Day three of this year’s Greater New Orleans Barge Fleeting Association (GNOBFA) River & Marine Industry Seminar tackled a common, yet complicated and potentially costly, scenario for towboat operators and emergency responders alike: an incident involving a towboat that results in a pollution event in a waterway.

The entire last session of the annual event focused on a hypothetical scenario involving a towboat, the “mv. Savoie,” pushing a 30,000-barrel tank barge, the “Karl G,” on the Lower Mississippi River in the New Orleans harbor. The towboat had just discharged 1,500 metric tons of VLSFO (very low sulfur fuel oil) to a vessel at Nine Mile Anchorage and was approaching a terminal in Chalmette, La., just below New Orleans, to load VLSFO for its next bunker job. In the scenario, the barge was currently loaded with 700 metric tons of VLSFO and 200 metric tons of ULSD (ultra-low-sulfur diesel).

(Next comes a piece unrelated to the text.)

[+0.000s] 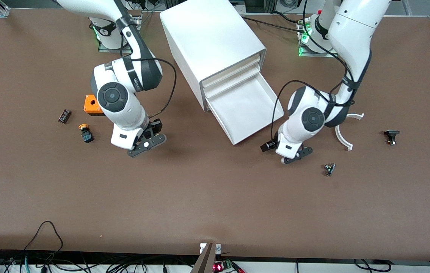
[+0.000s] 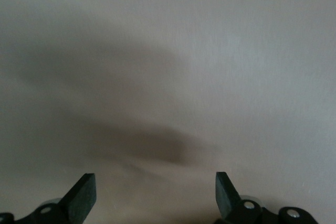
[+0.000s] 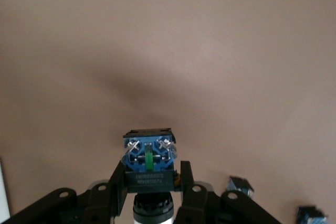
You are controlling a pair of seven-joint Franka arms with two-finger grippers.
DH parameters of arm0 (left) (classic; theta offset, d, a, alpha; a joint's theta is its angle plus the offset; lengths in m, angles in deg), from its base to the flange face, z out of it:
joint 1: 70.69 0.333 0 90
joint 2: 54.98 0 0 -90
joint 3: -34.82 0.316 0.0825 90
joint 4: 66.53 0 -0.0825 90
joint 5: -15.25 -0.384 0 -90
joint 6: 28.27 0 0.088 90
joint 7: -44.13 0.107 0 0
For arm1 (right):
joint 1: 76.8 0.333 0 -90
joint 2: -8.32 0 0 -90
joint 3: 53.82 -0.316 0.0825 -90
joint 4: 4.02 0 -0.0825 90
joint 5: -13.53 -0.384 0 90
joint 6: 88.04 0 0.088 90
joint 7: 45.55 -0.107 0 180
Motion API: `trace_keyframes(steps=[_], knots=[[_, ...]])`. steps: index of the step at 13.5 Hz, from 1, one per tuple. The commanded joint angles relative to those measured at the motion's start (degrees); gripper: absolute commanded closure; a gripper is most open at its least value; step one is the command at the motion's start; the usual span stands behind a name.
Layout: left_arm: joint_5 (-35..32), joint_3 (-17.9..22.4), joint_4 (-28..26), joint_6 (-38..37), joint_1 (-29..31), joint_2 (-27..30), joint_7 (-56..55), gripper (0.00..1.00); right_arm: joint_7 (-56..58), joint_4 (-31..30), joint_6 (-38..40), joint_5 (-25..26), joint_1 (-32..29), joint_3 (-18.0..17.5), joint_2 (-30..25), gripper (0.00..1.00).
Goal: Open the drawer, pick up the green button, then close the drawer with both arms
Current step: 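Push the drawer shut with the left gripper while the right gripper carries the button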
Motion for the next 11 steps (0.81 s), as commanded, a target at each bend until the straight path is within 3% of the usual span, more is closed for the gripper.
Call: trace_keyframes(steps=[1, 4, 7, 11], knots=[[1.47, -2.98, -5.66, 0.01, -0.37, 3.92, -0.79, 0.00, -7.95, -9.04, -6.75, 0.72, -1.21, -0.79, -3.53, 0.71], [1.38, -8.44, -8.83, -0.51, -0.37, 4.80, 0.18, 0.00, -13.40, -17.22, -18.45, 0.81, -1.30, -1.23, -3.36, 0.71], [1.38, -12.84, -9.90, -1.65, -0.37, 6.47, 0.09, 0.00, -17.89, -22.15, -24.43, 0.98, -1.30, -2.55, -3.36, 0.71], [1.38, -15.66, -10.68, -5.00, -0.37, 6.74, 0.18, 0.00, -20.96, -26.55, -30.68, 0.98, -1.30, -3.42, -2.39, 0.71]])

As the vessel approached the Chalmette terminal, the captain spied another vessel at the dock, so he opted to continue just upriver and push into the bank on the opposite side of the river. Once there, the crew proceeded to top off the tank barge’s engine, then transfer about 8,000 gallons of diesel from the barge to the towboat’s main engines.

“A few minutes into the fueling, Capt. Tommy noticed a sheen on the starboard side of the [barge],” read Marc Hebert, who moderated the session. “He quickly stepped outside of the wheelhouse and saw ULSD pouring from the starboard fuel tank head onto the deck of the Savoie and over the side of the vessel.”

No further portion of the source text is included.